On Earth before the Death, heart-transplants had been commonplace before the perfection of prostheses. How does one feel about carrying a transplanted part of someone’s soul?
“Good to see you again, Ser Lanier,” Korzenowski said, shaking his hand. He hardly glanced at Mirsky, treating him less as a guest and more perhaps as an unresolved curiosity. He beckoned them enter and take seats. The free-form white interior of Korzenowski’s quarters was cluttered with white and gray cylinders of all sizes, draped with lumps of what looked like white bread dough. He pulled a few of these aside—as he lifted them, they elongated in his hands, hissing faintly—and ordered the floor to form chairs, which shaped themselves rapidly. The Russian sat and folded his arms, appearing at ease. The trace of apprehension he had exhibited outdoors was gone.

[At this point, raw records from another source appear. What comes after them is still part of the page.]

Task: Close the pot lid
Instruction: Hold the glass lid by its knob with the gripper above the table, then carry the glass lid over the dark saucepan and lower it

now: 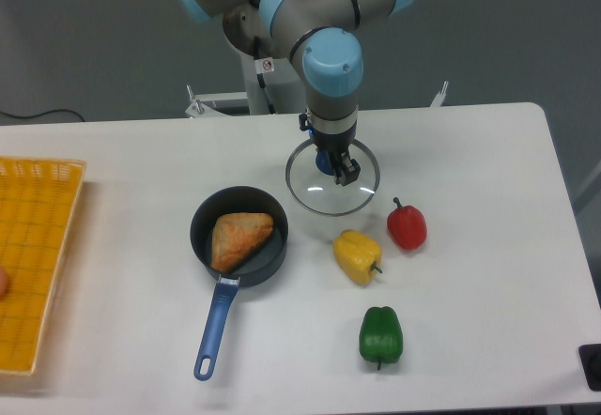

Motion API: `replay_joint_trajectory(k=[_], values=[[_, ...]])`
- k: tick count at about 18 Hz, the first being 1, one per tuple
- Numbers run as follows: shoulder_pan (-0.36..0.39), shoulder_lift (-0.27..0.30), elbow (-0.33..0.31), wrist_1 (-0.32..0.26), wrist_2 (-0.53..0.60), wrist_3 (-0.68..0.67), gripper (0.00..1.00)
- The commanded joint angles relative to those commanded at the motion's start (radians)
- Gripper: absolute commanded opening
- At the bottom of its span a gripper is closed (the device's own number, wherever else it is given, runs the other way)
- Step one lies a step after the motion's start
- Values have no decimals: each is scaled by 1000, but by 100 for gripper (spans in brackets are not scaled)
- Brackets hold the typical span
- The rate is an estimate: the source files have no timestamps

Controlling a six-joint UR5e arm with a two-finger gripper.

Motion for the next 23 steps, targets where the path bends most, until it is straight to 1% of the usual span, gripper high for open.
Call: replay_joint_trajectory(k=[4, 6, 8, 10, 15, 17, 23], values=[[0, 2, 12, -12, 0, -2, 55], [-3, 0, 37, -49, 0, -3, 55], [-5, 0, 70, -101, 2, -20, 55], [-11, -2, 90, -123, 2, -29, 55], [-26, -6, 100, -115, 2, -77, 55], [-58, -12, 103, -109, 0, -107, 55], [-116, -35, 132, -109, -2, -205, 55]])
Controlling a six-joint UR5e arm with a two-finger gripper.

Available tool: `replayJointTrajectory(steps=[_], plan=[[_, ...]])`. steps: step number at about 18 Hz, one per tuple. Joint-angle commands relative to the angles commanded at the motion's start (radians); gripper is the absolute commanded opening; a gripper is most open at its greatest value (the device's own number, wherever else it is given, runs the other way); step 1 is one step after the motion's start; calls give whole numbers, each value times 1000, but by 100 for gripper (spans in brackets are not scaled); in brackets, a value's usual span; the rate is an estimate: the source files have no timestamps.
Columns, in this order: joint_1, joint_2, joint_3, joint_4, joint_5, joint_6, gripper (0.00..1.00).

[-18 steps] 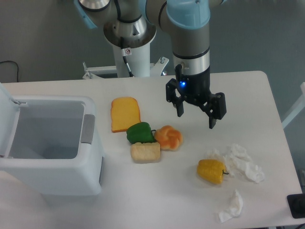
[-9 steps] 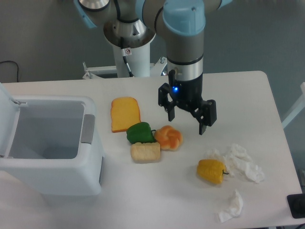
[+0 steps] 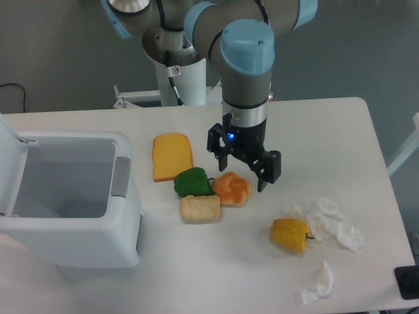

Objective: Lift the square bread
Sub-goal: 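Lower the gripper over the beige square bread beside the green pepper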

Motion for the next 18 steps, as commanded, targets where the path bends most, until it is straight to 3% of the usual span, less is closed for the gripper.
replayJointTrajectory(steps=[6, 18], plan=[[-26, -21, -29, -2, 2, -5, 100], [-61, -112, -14, 2, 8, 2, 100]])
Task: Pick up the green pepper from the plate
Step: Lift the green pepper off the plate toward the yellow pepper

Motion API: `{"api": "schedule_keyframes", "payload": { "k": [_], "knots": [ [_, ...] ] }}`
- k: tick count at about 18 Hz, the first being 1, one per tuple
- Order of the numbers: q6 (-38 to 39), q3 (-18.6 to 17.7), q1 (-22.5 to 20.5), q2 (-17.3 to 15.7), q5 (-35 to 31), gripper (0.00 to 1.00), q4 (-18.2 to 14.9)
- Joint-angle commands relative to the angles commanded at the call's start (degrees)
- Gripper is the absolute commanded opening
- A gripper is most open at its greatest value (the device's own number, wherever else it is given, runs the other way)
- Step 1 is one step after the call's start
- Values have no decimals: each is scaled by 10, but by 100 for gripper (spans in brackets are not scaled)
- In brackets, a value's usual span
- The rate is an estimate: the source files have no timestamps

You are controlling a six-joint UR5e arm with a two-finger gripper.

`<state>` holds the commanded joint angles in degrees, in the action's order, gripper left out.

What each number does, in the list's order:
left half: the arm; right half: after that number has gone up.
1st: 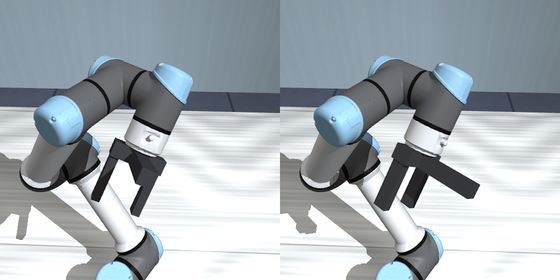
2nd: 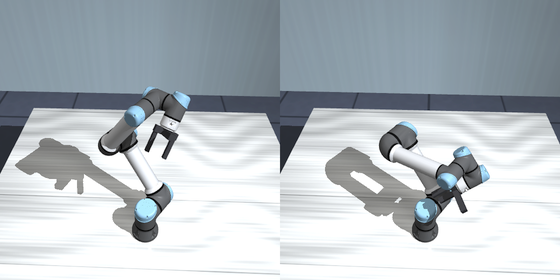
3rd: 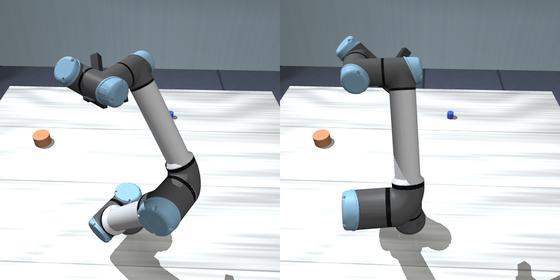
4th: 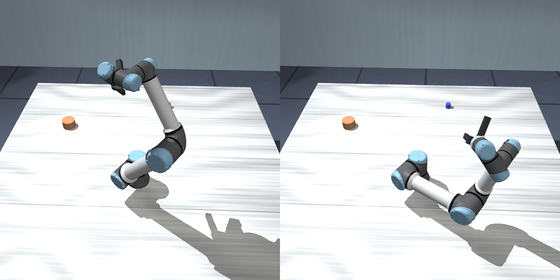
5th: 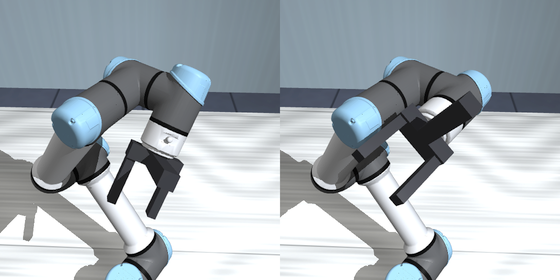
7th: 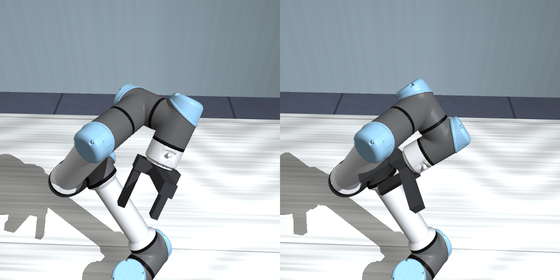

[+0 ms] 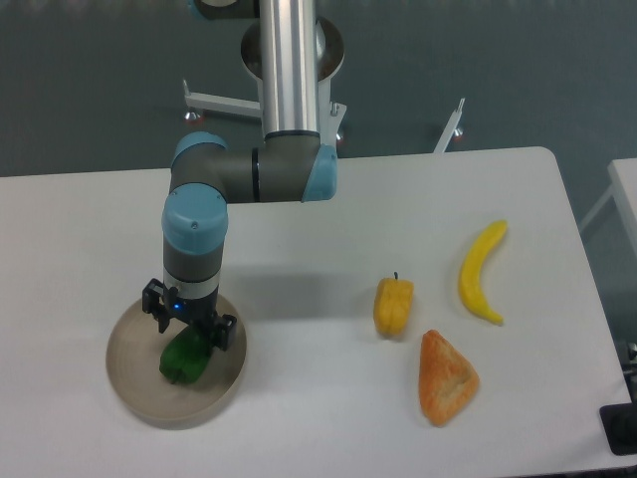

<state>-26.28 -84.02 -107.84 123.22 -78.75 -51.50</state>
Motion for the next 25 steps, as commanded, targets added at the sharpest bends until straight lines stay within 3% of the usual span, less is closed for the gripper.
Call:
{"api": "schedule_keyframes", "payload": {
  "k": [2, 12, 15, 18, 25],
  "knots": [
    [-1, -1, 0, -1, 1, 36, 0],
    [-24, 4, -14, -25, -1, 28, -4],
    [-52, 4, -54, -46, -1, 27, -11],
    [-128, 4, -103, -63, -2, 27, -23],
    [-282, 23, -182, -69, -11, 27, -36]
  ]
}}
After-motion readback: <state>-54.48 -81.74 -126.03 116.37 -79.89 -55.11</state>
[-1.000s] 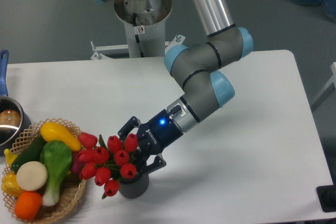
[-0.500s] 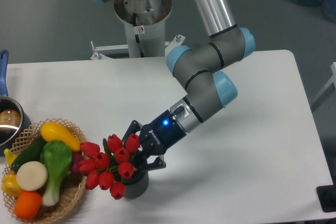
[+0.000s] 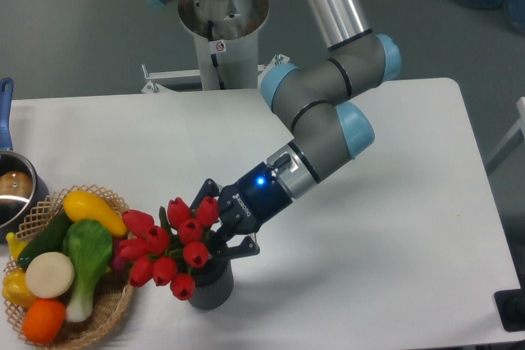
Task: Pick up the flowers from the vase
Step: 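Lift the tulip bunch upward out of the grey vase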
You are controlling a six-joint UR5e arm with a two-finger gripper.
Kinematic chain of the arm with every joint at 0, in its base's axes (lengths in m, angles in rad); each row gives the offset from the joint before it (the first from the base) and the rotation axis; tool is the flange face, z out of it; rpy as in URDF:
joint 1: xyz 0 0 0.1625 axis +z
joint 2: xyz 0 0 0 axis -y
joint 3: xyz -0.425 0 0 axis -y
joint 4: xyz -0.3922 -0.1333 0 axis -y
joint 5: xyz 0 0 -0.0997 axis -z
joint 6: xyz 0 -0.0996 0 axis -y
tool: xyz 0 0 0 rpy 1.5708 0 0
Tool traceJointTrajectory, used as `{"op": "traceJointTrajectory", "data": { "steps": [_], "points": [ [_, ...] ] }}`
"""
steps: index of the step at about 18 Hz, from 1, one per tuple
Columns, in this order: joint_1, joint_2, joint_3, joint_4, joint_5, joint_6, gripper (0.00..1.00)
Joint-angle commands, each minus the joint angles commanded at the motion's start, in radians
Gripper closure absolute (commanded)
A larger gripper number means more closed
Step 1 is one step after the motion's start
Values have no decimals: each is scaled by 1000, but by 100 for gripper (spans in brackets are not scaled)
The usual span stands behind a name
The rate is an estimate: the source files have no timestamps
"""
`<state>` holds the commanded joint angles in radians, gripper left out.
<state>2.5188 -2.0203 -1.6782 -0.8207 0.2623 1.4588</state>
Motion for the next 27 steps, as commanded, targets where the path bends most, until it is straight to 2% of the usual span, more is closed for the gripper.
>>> {"op": "traceJointTrajectory", "data": {
  "steps": [5,15,22,27],
  "points": [
    [0,40,0,0,-18,-84,63],
    [2,86,2,0,-51,-141,63],
    [2,92,17,-2,-87,-169,63],
    [9,92,54,-2,-90,-190,63]
  ]
}}
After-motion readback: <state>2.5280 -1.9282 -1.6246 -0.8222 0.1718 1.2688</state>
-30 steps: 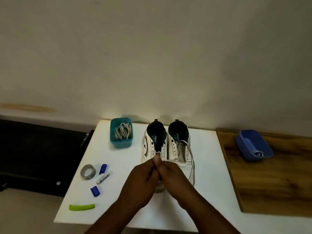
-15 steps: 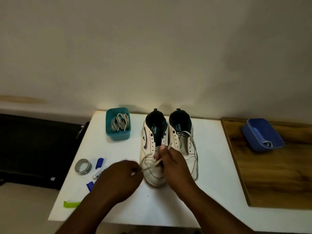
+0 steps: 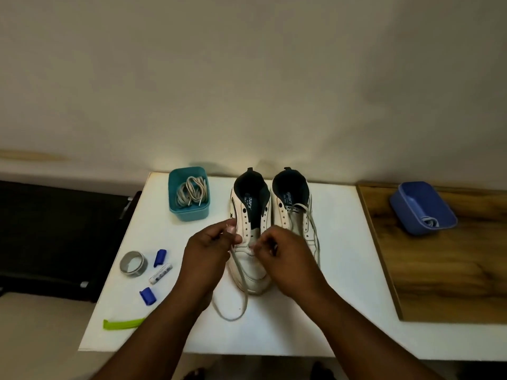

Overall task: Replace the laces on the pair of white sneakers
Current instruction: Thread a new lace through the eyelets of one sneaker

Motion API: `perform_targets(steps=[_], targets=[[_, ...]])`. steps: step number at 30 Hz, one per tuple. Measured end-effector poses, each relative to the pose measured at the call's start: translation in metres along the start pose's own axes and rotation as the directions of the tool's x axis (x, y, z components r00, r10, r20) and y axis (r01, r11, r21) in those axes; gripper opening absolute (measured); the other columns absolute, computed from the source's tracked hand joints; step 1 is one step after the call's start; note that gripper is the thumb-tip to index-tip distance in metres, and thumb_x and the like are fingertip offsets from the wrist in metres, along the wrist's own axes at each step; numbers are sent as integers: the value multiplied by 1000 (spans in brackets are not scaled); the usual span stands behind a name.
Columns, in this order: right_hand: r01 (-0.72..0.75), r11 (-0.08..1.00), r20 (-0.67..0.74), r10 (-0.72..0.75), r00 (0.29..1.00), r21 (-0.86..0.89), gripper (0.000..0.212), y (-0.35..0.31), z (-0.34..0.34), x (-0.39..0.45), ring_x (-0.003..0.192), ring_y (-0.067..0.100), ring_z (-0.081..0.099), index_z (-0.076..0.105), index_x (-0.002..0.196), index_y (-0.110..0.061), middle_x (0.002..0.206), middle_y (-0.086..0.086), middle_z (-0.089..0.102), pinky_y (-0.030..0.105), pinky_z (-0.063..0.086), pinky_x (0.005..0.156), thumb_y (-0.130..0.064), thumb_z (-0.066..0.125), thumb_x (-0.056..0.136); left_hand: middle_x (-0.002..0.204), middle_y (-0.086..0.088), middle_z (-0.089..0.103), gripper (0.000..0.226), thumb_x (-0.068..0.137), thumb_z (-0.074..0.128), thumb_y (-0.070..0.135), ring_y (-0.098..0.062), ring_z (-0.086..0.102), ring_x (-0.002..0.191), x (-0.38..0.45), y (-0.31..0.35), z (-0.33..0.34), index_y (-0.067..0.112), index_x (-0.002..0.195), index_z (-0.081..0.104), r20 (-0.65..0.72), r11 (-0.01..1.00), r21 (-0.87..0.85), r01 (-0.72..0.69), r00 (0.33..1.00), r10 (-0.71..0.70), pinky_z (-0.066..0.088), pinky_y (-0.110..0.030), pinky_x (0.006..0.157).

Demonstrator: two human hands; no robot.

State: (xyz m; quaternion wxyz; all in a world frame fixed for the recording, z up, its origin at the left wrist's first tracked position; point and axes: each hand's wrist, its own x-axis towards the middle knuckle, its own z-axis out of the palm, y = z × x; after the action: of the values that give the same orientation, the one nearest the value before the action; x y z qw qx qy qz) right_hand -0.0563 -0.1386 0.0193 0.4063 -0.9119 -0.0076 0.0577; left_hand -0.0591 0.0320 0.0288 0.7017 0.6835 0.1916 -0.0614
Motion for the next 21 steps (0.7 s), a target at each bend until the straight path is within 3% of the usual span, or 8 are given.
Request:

Svard made his farewells, picted something rapidly to the Engineer, and departed. Korzenowski folded his arms decisively, echoing Mirsky’s gesture, and stood before Lanier and the Russian. The Engineer’s expressi
on had become stern, irritated.
“We have a genuine puzzle here, Ser Lanier,” he said, regarding the Russian. “Is this truly Pavel Mirsky, or a clever imitation?” He looked sharply at Lanier. “Do you know?”
“No,” Lanier said.
“What’s your intuition?”
Lanier didn’t answer for a moment, a little startled. “I can’t really say. If I have any intuition, it’s fogged by all the impossibilities.”
“I know for a fact that Pavel Mirsky went down the Way in one half of the Axis City, and that the Way closed up behind him, and all who accompanied him. I know there has been no gate opened to this Earth since. If this is Pavel Mirsky, he’s returned to us by some avenue we can’t begin to guess at.”
The Russian shifted a little in his seat, folded his hands in his lap, and nodded agreement, content to be spoken of as if he were not there.
“He seems self-satisfied,” Korzenowski said, rubbing his chin speculatively. “Cat with a canary feather. I hope he pardons a candid examination. Our instruments tell us that he is solid and human, down to his atomic structure. He is not a ghost in the old or new sense, and he is not a projection of any kind familiar to us.” Korzenowski uttered these observations as if going through a string of obvious truths simply to get them out of the way. “His genetic structure is that of Pavel Mirsky, as recorded in the medical records of the third chamber city. Are you Lieutenant General Pavel Mirsky?”
The Russian glanced between them. “The simplest answer is yes. I think it is close to the truth.”
“Do you come here of your own free will?”
“With the same qualifications, yes.”
“How did you come here?”
“That’s more complicated,” the Russian said.
“Do we have time to listen, Ser Lanier?”
“I do,” Lanier said.
“I would like Ser Olmy to be here,” Mirsky said.